Example Scenario: Passing a background check may be an organizational requirement for all volunteers regardless of their role. This requirement can deter people from exploring volunteerism and exclude people that will not pass the check for various reasons.
Try It: Audit your guidelines for volunteers to uncover any barriers that are preventing people from participating. Streamlining the process and making it accessible will increase the diversity of volunteers. For example, review the necessity of background checks for volunteers to audit for roles that may not require it or can have alternative vetting procedures.
Bonus: Many nonprofits can benefit from removing barriers to volunteer opportunities. Organizations that create an inclusive and welcoming volunteer program can help change perceptions that volunteering is only for certain groups.
5. Offer volunteer opportunities for groups.
Many businesses, faith-based organizations, and professional membership associations are seeking opportunities for their employees, congregations, and members to give back together.

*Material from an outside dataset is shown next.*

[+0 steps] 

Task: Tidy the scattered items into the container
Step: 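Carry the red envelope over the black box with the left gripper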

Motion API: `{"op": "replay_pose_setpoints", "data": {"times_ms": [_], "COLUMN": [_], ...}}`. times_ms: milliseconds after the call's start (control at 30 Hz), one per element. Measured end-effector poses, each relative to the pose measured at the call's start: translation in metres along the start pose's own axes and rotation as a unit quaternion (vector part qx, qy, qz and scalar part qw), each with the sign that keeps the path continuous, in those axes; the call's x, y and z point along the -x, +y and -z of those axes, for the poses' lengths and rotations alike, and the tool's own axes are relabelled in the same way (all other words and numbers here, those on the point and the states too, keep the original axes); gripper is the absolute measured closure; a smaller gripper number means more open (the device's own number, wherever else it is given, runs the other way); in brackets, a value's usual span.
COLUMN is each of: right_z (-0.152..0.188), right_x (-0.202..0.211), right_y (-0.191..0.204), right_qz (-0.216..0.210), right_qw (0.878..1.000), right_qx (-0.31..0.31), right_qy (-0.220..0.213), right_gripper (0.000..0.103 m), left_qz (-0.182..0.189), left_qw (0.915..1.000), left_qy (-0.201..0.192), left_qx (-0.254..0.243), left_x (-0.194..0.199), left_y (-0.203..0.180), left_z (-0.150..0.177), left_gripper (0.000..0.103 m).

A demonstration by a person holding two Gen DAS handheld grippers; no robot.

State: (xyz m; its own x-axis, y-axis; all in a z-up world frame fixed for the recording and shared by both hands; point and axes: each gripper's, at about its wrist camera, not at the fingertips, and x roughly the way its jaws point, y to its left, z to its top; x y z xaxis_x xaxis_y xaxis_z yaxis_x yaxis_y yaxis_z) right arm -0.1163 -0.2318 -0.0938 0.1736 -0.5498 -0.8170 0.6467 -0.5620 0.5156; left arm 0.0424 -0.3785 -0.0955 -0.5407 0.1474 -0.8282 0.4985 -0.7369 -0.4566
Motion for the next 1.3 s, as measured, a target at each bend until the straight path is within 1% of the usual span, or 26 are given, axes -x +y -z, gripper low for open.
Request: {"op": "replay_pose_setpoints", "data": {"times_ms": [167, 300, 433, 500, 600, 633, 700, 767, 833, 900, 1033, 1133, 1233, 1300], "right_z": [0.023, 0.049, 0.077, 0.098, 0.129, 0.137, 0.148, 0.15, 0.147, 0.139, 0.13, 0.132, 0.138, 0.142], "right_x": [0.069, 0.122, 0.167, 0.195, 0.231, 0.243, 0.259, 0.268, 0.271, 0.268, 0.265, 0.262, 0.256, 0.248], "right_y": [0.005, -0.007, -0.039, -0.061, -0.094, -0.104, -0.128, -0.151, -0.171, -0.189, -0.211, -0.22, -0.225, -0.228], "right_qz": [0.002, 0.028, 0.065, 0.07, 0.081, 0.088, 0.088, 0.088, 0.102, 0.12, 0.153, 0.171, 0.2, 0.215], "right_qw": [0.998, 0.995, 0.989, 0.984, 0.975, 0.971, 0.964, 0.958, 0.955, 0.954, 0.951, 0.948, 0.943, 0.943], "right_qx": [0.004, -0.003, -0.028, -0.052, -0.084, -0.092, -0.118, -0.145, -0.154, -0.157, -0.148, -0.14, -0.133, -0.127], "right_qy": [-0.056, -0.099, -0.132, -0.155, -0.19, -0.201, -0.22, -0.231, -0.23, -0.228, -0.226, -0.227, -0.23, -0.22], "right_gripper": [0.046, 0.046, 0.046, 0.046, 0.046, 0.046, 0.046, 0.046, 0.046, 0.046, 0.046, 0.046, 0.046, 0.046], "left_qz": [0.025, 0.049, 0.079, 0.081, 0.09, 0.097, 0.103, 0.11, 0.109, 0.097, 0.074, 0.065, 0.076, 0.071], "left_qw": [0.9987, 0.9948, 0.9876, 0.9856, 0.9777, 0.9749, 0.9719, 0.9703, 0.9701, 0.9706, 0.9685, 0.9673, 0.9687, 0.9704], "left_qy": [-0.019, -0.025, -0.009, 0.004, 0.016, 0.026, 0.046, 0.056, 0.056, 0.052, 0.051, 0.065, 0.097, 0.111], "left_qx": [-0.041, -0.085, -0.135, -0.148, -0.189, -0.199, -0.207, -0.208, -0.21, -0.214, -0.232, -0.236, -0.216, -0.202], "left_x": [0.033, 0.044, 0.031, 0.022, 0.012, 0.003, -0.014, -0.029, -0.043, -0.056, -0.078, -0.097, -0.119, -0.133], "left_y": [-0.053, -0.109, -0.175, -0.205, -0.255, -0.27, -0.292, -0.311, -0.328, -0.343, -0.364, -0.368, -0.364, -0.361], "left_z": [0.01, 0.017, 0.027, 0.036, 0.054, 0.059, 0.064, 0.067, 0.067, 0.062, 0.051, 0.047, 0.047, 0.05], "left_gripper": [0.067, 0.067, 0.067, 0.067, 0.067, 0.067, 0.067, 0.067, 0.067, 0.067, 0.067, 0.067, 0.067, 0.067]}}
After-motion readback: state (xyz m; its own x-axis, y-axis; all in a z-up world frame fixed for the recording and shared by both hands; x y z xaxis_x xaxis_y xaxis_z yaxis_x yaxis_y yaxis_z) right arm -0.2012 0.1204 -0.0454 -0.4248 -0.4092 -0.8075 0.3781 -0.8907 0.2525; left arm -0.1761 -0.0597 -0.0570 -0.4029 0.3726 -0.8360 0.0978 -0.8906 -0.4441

These are valuable experiences that allow teams of people to connect differently while giving back.
Example Scenario: A business is seeking an opportunity to volunteer for an organization as a team. They search for opportunities, but many of the opportunities are for individuals or are already being filled by other groups.
Try It: Update volunteer recruitment information to encourage organizations to inquire about group volunteer opportunities and think creatively about how to engage groups. Does your organization need a team of people to help with an event? Or are there projects such as a website audit or bylaws review that a team of expert volunteers could work on together?
Bonus: Collaborating with other organizations raises the profile and awareness of your organization’s work while increasing your reach and impact.
As a sector, there is a need a build a more inclusive and diverse volunteer force. We hope that these ideas will help your organization take action to welcome different volunteers to your community.